Chaque bac est muni de tuyaux d’évacuation par lesquels un liquide noirâtre dégouline. Sur les lieux, de la puanteur à couper le souffle se dégage. M. Fayama soutient que ce système est mis en place pour récupérer la peau de la mangue et la transformer en engrais organique. Une initiative encore méconnue dans beaucoup d’unités de séchage qui continuent de déverser les résidus de la mangue dans la nature. A l’USDF par exemple, cette idée de fabrication d’engrais n’est pas, pour le moment, à l’ordre du jour, de l’avis de M. Sanon. A quelques encablures de l’unité, gisent toujours au sol des tas de mangues triées en état de putréfaction.

A l’image de ces deux unités de séchage, elles sont une vingtaine implantées dans la ville de Orodara. A écouter nombre de producteurs de mangues, la prolifération de ces unités a résolu un tant soit peu la question de la commercialisation. « Grâce aux unités de transformation, la mangue ne pourrit plus à Orodara », se réjouit André Traoré, l’un des producteurs. Et le président de l’Association interprofessionnelle de la mangue du Burkina (APROMAB), Paul Ouédraogo, de renchérir que ces unités ont fortement contribué à améliorer les prix de la mangue sur le marché.

25 unités de séchage à Orodara

Il se souvient encore des premiers pas des unités de séchage à Orodara dont il est lui-même le précurseur. « J’ai fait venir le séchage à Orodara, au sein de la Coopake, en 1994 et cela a engendré de nos jours 25 unités de séchage dans la ville », mentionne-t-il, avec un air de satisfaction. Et la joie du président de l’APROMAB ne s’arrête pas là car, avance-t-il, la pulpe de mangue qui était importée du Mali au profit de l’usine Dafani, sera produite sur place à Orodara à partir de 2021.

Le Directeur régional (DR) du commerce, de l’industrie et de l’artisanat des Hauts-Bassins, Sogh-Kélo Somé, lui, recommande aux promoteurs des unités de séchage de veiller sur la qualité de leurs produits.
Car, note-t-il, les Européens sont très exigeants en la matière.
En outre, il les exhorte à se faire connaître d’abord par les services techniques du ministère avant toute implantation et à se moderniser pour plus d’efficacité. A son avis, l’idée est de faire en sorte que par leur emplacement, ces unités semi-artisanales n’indisposent les riverains.

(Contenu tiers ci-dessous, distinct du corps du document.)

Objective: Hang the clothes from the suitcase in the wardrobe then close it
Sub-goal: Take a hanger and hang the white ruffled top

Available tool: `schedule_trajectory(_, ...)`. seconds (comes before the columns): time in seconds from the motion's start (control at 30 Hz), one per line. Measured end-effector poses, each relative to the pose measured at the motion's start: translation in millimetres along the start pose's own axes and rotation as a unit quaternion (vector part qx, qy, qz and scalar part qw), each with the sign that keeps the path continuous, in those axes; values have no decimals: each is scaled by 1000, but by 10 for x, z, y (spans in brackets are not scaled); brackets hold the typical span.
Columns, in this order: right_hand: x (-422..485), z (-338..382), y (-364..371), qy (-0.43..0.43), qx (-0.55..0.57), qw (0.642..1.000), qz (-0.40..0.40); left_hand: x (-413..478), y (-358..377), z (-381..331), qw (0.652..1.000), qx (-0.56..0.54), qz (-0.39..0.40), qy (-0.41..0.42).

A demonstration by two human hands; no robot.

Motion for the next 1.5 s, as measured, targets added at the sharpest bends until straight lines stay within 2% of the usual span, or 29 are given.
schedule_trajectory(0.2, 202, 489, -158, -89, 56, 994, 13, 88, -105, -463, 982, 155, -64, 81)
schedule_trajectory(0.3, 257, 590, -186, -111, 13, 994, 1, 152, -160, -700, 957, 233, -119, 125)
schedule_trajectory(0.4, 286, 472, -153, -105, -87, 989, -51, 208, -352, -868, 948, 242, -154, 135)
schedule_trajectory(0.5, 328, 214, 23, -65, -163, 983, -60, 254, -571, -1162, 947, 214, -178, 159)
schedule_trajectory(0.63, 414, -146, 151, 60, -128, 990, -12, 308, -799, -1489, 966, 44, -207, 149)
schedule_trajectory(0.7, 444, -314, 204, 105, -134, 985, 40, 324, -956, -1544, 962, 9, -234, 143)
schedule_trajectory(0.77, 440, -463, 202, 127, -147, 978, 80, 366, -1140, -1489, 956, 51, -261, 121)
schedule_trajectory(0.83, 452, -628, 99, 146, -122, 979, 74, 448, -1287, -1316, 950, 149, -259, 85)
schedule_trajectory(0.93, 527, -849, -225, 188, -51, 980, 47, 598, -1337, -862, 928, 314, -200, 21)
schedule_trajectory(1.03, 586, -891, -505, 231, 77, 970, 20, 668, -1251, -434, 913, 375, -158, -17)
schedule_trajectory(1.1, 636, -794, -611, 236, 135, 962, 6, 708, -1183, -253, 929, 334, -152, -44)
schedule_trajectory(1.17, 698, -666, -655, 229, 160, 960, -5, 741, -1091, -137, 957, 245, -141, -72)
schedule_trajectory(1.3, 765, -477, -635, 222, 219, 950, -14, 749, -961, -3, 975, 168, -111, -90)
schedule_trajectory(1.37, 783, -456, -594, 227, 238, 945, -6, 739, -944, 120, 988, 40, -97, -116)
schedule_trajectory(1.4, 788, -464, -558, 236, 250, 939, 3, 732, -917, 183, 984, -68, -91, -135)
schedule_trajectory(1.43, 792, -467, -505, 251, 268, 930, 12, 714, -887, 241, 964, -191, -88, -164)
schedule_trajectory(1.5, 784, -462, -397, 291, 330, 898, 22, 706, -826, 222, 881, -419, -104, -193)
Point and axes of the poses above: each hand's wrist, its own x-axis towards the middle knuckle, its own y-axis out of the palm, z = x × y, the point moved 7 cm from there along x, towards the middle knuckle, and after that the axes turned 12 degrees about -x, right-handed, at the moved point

« Des réflexions sont en cours au niveau du département pour le choix des sites d’implantation des unités de séchage », renseigne le DR. Toutefois, les promoteurs de ces unités estiment n’être pas suffisamment soutenus par le gouvernement.
« L’Etat ne nous accompagne pas assez. C’est l’année passée qu’il a donné une table de conditionnement à chaque unité », relève Aboubacar Sanon de l’USDF.
A cet effet, il dit attendre une éventuelle aide des autorités pour davantage booster ses affaires. Sur ce point, le DR Somé rassure que des initiatives sont en train d’être prises pour accompagner les Petites et moyennes entreprises (PME) en termes d’équipements et de prêts. « Actuellement, il y a le fonds de relance COVID-19 et ces unités peuvent aussi postuler. Si ce sont des projets innovants, l’Etat va les accompagner », souligne-t-il.